Marine Le Pen potrebbe essere il prossimo presidente francese. E l’ombra di Salvini incombe su qualsiasi governo della Repubblica. Politicamente, può piacere o meno. Ma, per l’economia, nonostante le fanfare populiste sullo sviluppo, la vittoria di leader come Le Pen o Salvini è quasi certamente un disastro: l’economia populista, dice l’esperienza storica, è una economia a scendere. Più o meno, secondo una recente ricerca, un 1 per cento di Pil in meno l’anno. E non è casuale: alla base, dice un’altra ricerca, c’è un deficit culturale, intrinsecamente legato alla natura stessa del populismo.
Chi sono i populisti? Un gruppo di studiosi tedeschi li definisce come movimenti che si basano sulla contrapposizione fra “noi” (il popolo) e “loro” (le élites), un tema fondamentale nella propaganda, ad esempio, di Salvini come della Le Pen. Su questa base, individuano 50 governi che si sono succeduti nel mondo fra il 1900 e il 2018: ci sono Trump, Bolsonaro, Berlusconi. Non Reagan e Putin. Come è andata l’economia sotto questi governi? Quasi sempre male. In media, un governo populista si traduce nella perdita di un punto di Pil l’anno, rispetto al trend precedente l’avvento del governo populista e anche al trend contemporaneo dell’economia mondiale. Non è una frenata brusca e temporanea, ma una corrosione lenta e duratura, che si prolunga per anni e che intacca in misura significativa le potenzialità del paese: la perdita di velocità del Pil è pari al 10 per cento nell’arco di 15 anni.
Secondo la ricerca, pubblicata su Voxeu, è la ricetta economica del populismo, fondata su un mix di protezionismo, alto debito e inflazione (come confermano le idee con cui gli economisti della Lega salutarono la nascita del primo governo Conte) a indebolire l’economia. Ma, secondo un’altra ricerca, anch’essa apparsa su Voxeu, questa volta di studiosi italiani della Bocconi, c’è un motivo che va più in profondità nella natura del populismo. Quella fondamentale contrapposizione fra popolo ed élites, una volta al potere, si traduce, infatti, nella diffidenza verso gli esperti: il leader populista cerca i suoi collaboratori con il metro della lealtà, non della competenza.

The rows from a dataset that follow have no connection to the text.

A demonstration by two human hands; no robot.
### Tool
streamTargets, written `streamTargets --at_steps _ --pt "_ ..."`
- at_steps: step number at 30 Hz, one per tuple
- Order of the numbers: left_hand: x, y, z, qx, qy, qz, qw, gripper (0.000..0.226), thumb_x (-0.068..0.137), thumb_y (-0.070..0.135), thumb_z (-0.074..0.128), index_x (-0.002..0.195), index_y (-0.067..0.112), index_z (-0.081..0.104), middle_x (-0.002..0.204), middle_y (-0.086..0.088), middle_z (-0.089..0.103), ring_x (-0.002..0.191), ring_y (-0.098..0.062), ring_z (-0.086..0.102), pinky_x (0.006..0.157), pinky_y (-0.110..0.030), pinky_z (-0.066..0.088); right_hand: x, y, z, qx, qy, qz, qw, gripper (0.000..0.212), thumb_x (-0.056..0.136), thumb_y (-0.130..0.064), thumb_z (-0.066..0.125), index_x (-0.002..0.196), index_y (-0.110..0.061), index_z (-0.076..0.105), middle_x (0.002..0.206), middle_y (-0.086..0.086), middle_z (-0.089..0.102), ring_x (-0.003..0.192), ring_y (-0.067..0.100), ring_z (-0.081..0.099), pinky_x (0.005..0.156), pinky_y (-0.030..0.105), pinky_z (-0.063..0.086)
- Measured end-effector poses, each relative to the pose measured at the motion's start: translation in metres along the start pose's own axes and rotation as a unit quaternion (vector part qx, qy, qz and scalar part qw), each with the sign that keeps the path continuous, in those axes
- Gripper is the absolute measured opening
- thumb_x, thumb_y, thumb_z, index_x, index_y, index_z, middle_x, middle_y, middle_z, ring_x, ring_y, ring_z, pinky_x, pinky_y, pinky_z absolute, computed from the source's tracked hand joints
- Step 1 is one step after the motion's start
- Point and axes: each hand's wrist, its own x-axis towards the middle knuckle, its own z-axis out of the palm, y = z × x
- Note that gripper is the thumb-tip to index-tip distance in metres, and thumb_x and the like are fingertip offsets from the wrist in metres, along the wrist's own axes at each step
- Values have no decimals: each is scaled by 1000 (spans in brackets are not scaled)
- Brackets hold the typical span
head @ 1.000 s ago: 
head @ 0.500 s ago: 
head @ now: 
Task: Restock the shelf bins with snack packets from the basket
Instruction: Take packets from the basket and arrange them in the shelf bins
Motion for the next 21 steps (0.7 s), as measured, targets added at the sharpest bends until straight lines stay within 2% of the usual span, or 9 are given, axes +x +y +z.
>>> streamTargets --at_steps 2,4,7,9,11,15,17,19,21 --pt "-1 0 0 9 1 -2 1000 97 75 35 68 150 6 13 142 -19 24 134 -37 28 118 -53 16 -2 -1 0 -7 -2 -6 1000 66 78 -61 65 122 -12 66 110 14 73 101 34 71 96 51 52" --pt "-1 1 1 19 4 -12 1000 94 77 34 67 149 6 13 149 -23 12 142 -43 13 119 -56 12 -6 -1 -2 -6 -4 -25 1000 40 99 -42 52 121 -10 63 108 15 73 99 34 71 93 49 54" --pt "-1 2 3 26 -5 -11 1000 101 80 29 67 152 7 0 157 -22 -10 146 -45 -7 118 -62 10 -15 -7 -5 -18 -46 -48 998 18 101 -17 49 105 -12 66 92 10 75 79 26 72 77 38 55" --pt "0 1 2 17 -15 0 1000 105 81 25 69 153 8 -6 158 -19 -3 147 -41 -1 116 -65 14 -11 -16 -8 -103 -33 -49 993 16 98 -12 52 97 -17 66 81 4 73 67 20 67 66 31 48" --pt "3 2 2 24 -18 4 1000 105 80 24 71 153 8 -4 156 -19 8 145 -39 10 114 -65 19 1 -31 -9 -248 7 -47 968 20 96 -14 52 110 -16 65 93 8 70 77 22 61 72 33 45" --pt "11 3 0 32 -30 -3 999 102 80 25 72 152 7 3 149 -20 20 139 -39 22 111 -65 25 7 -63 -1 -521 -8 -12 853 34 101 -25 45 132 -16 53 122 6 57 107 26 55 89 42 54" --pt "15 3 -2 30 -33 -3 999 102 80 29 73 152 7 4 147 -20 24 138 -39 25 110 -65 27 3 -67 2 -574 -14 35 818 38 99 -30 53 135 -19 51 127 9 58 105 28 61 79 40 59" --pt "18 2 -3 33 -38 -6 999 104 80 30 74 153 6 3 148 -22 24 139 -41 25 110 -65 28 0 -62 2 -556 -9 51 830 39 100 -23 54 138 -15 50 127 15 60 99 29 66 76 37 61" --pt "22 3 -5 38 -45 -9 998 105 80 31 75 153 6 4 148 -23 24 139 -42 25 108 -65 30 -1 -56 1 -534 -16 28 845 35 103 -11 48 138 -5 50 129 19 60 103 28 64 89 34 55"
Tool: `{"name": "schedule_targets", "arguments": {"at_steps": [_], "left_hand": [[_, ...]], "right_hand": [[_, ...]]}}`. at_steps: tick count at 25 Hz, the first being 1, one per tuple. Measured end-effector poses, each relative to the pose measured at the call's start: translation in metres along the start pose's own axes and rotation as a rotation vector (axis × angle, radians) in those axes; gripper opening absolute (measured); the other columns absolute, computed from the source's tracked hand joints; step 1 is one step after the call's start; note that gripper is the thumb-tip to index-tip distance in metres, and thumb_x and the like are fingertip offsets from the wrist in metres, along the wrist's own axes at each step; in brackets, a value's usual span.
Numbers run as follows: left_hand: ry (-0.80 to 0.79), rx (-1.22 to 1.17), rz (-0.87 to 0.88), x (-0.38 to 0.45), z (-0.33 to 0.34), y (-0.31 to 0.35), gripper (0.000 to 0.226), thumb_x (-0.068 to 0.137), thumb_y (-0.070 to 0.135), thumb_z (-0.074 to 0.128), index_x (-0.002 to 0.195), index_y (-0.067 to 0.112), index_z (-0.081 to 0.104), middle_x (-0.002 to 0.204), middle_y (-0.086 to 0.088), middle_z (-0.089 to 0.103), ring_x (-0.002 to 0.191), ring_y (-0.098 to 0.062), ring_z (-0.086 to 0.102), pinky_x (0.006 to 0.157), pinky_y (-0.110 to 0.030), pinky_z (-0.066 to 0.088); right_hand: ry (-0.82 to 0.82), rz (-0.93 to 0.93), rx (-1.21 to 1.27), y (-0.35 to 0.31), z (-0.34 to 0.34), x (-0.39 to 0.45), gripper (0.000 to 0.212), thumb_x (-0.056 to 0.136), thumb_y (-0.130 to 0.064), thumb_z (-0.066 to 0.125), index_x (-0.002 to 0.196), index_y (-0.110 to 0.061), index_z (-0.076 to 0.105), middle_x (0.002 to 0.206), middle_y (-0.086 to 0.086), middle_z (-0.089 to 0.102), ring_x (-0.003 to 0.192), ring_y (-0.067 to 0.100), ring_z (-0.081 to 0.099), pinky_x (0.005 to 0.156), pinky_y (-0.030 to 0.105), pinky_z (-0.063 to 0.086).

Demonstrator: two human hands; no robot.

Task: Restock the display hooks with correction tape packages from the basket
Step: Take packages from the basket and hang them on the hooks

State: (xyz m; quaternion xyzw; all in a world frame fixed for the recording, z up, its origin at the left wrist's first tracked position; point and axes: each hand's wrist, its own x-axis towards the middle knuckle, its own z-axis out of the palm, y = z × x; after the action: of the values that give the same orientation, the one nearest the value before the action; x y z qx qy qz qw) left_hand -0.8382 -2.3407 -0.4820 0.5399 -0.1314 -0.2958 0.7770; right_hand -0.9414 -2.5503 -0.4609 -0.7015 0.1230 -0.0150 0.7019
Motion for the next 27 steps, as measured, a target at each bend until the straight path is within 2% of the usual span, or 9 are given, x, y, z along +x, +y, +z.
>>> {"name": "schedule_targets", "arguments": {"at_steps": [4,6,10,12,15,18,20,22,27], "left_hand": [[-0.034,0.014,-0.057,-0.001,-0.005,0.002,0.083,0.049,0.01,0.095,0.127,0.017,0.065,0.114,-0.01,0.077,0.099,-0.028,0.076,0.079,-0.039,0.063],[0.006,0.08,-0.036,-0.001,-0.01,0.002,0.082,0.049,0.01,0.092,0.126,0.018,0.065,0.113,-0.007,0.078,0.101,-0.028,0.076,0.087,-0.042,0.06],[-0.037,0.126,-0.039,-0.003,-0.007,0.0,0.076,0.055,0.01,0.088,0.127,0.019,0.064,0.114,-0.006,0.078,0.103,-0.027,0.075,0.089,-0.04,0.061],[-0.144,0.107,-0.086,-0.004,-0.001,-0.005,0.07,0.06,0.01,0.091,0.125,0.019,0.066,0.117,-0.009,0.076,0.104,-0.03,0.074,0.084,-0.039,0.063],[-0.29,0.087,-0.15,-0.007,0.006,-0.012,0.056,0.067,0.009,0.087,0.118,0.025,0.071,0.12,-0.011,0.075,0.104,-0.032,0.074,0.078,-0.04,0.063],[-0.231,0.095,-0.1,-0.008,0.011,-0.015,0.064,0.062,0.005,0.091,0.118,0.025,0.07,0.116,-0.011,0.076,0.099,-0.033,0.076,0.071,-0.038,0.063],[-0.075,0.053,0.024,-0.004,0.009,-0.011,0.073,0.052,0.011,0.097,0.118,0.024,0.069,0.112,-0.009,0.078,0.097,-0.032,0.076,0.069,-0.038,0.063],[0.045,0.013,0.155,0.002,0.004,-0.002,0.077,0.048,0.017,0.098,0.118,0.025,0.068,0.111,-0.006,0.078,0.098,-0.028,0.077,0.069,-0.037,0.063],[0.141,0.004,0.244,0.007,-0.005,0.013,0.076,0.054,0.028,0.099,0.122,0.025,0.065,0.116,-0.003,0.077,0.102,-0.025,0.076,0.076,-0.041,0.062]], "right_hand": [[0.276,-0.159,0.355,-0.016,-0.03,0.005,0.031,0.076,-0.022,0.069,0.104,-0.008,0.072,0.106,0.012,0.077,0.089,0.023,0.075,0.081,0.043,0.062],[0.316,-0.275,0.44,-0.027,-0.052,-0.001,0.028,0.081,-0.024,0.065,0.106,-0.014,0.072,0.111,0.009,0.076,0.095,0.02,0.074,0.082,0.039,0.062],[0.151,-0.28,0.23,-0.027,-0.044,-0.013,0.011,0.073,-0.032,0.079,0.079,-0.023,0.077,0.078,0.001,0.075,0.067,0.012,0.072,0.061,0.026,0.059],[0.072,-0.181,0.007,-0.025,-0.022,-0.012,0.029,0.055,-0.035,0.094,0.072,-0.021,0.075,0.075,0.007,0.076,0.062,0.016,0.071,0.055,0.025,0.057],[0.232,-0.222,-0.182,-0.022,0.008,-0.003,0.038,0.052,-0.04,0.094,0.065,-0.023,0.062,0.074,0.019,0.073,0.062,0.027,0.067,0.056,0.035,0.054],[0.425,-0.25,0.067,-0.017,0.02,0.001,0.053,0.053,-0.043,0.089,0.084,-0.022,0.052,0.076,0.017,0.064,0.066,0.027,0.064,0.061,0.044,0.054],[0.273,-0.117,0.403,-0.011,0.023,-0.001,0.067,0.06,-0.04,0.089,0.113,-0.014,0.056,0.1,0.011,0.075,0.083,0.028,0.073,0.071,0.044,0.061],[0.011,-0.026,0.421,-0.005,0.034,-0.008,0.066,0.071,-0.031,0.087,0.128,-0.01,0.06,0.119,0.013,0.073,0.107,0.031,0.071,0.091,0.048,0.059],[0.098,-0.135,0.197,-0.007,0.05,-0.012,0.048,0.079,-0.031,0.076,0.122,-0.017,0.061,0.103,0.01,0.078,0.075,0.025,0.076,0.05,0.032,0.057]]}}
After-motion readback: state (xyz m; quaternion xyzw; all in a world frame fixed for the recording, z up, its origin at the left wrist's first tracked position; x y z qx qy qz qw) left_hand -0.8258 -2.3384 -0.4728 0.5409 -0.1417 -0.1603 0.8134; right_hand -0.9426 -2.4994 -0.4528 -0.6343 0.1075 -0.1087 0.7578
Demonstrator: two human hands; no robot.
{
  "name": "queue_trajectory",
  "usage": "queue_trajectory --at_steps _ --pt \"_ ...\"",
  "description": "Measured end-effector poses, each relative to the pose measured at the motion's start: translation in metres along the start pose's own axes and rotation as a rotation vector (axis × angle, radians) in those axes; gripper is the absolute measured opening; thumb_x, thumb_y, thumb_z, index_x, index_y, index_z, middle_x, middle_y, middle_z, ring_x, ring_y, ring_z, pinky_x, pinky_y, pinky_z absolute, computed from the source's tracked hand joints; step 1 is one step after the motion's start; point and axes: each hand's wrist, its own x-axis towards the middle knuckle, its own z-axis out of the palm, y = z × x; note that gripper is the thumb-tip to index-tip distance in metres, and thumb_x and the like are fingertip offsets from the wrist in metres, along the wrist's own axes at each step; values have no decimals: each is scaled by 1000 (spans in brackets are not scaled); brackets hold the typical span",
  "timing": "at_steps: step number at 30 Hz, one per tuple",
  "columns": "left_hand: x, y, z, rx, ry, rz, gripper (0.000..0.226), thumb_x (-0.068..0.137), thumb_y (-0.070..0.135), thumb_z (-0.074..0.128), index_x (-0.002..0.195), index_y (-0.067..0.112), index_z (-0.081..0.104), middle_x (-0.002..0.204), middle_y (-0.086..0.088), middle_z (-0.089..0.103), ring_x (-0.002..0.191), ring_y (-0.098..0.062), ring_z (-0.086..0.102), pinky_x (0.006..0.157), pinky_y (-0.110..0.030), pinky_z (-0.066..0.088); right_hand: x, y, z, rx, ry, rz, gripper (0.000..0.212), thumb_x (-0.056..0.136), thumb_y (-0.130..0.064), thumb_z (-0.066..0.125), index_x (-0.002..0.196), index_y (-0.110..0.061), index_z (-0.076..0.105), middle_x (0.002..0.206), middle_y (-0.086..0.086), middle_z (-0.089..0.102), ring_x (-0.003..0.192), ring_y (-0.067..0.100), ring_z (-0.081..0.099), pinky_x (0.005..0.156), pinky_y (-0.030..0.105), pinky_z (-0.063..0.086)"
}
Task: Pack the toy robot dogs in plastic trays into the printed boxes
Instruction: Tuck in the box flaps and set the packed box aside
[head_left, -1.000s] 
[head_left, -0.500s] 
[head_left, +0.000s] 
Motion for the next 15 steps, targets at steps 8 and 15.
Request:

Questa seconda ricerca mette a confronto Comuni italiani in cui i populisti hanno vinto di misura, con Comuni in cui i populisti hanno perso per pochi voti. Realtà, insomma,, socialmente ed economicamente confrontabili. E cosa succede quando, al municipio, arriva la giunta populista invece di quella non populista? C’è la purga dei burocrati e l’assunzione di personale meno qualificato e competente, ma più disponibile a seguire, senza discutere, le direttive dall’alto.
Quando si insedia il sindaco populista, dicono i dati raccolti da Massimo Morelli e dagli altri ricercatori, il turnover della burocrazia comunale si accelera del 9 per cento, rispetto al Comune in cui i populisti, invece, hanno perso. Uno svecchiamento accelerato? Nient’affatto. Piuttosto una epurazione che vede la sostituzione di personale esperto con neoassunti, senza specifica esperienza, più frequente nell’11 per cento dei casi. La controprova? Le qualificazioni professionali. Il numero di impiegati laureti diminuisce bruscamente, rispetto a quanto fanno gli altri Comuni non populisti: 7,6 per cento di laureati in meno. Paga questa sostituzione di burocrati competenti con burocrati militanti? A quanto pare no. Rispetto alle entrate programmate, gli introiti delle amministrazioni populiste risultano inferiori dell”1,1 per cento.
Di questo deficit di competenza, l’Italia ha avuto ripetuti esempi, a livello nazionale, con i governi Berlusconi e i numerosi provvedimenti arenatisi per una redazione confusa e contradditoria. Ma i ricercatori indicano un’altra debolezza della cultura populista di governo: la mancanza di competenza e di risultati positivi si traduce, abitualmente, in un eccesso di interventi legislativi. In altra parole, le amministrazioni populiste tendono a reagire all’inefficacia di provvedimenti mal disegnati e alla scarsità di risultati, moltiplicando interventi e direttive, con il risultato di aggravare gli ingorghi burocratici e limitare ulteriormente l’efficacia di governo.